§ **Work item**
The required answer is the count of lines in the records that contain "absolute", with no other text.

Items listed in a dataset

◇ ◇ ◇ ◇ ◇

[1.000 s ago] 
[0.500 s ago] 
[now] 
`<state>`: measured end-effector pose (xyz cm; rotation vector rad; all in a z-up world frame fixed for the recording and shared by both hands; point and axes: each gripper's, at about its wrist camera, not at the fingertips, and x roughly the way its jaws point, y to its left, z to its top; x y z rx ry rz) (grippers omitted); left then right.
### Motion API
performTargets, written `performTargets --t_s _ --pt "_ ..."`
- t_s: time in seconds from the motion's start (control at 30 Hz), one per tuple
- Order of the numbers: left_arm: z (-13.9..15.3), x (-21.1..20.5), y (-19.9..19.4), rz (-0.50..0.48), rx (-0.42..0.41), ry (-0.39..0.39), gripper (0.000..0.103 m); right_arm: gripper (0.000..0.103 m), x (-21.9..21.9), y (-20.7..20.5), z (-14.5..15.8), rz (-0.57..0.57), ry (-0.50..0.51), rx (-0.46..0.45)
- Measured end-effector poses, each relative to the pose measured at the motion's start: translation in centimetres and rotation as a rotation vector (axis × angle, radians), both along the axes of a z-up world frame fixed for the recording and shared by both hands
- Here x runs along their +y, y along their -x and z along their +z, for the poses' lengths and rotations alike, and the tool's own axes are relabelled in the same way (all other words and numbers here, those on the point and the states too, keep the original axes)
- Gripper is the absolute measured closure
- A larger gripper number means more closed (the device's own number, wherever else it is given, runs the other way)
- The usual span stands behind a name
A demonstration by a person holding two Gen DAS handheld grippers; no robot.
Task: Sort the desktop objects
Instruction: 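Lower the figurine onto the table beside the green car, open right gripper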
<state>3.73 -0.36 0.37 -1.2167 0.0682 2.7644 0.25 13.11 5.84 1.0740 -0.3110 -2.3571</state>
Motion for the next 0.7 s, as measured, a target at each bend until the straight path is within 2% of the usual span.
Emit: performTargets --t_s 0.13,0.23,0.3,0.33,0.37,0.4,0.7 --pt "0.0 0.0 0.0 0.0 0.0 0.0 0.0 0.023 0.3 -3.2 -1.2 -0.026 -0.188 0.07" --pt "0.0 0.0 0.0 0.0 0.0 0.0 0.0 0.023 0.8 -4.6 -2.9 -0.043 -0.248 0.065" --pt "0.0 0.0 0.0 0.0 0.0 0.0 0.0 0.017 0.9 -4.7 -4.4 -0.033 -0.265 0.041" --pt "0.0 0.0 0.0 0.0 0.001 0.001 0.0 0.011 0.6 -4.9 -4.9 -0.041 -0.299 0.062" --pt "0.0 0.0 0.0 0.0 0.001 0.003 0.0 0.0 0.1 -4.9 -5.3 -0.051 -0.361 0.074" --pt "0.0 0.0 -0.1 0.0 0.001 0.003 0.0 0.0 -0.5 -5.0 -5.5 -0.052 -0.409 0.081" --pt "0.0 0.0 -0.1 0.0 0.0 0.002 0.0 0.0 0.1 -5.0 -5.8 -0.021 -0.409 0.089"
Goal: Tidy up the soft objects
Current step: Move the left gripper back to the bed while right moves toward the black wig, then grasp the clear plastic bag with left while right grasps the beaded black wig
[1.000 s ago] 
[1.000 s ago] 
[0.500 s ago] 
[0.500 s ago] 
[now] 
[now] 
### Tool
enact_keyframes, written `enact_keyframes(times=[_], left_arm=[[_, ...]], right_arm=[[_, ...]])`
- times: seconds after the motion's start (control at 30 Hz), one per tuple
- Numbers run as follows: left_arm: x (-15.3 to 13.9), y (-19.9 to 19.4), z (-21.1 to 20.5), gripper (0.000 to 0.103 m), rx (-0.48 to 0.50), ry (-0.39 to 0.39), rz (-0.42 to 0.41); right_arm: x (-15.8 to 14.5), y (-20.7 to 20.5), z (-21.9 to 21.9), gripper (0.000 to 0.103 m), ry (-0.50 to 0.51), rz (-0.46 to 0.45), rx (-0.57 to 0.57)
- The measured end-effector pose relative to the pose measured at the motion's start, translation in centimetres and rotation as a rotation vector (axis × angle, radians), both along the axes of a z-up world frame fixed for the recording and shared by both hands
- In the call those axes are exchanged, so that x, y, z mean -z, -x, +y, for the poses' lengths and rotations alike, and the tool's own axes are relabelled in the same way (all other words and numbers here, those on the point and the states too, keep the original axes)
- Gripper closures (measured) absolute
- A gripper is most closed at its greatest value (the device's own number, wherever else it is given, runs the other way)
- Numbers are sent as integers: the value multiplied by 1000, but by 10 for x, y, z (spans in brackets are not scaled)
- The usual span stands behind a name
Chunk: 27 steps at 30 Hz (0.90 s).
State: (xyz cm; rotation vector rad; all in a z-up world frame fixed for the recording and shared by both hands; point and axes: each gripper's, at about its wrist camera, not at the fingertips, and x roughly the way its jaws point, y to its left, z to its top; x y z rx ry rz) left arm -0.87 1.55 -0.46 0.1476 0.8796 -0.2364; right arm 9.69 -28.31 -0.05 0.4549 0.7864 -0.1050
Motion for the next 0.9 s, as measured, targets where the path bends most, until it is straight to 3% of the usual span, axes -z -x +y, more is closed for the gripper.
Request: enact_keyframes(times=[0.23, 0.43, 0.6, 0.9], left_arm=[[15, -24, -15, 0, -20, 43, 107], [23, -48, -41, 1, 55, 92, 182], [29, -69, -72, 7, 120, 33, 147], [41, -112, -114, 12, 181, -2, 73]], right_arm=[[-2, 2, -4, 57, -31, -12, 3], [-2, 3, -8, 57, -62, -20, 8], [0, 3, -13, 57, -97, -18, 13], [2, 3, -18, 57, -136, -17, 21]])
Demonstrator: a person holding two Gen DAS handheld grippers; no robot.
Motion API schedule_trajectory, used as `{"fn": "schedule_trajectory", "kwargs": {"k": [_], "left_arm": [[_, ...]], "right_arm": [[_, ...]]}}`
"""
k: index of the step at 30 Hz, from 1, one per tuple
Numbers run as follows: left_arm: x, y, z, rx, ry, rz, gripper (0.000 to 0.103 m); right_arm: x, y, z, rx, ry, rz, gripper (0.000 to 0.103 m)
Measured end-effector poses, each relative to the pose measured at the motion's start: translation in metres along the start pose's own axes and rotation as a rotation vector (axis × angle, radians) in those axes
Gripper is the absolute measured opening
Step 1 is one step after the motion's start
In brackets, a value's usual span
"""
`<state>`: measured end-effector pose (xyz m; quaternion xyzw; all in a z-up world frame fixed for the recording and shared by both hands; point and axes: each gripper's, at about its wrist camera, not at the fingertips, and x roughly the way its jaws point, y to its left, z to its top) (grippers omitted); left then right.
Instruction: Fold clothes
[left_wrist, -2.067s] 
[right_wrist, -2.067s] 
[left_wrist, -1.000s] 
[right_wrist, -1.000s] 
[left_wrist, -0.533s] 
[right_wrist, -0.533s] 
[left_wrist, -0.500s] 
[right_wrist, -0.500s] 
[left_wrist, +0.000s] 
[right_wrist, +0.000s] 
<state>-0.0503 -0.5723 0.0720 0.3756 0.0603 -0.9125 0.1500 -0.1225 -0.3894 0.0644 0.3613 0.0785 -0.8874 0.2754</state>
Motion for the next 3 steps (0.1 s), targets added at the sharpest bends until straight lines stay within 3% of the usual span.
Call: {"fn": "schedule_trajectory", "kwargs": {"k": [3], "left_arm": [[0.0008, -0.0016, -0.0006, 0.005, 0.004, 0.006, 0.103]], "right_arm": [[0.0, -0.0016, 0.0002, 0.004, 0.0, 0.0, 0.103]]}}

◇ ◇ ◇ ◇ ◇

§ **Answer for the task**
3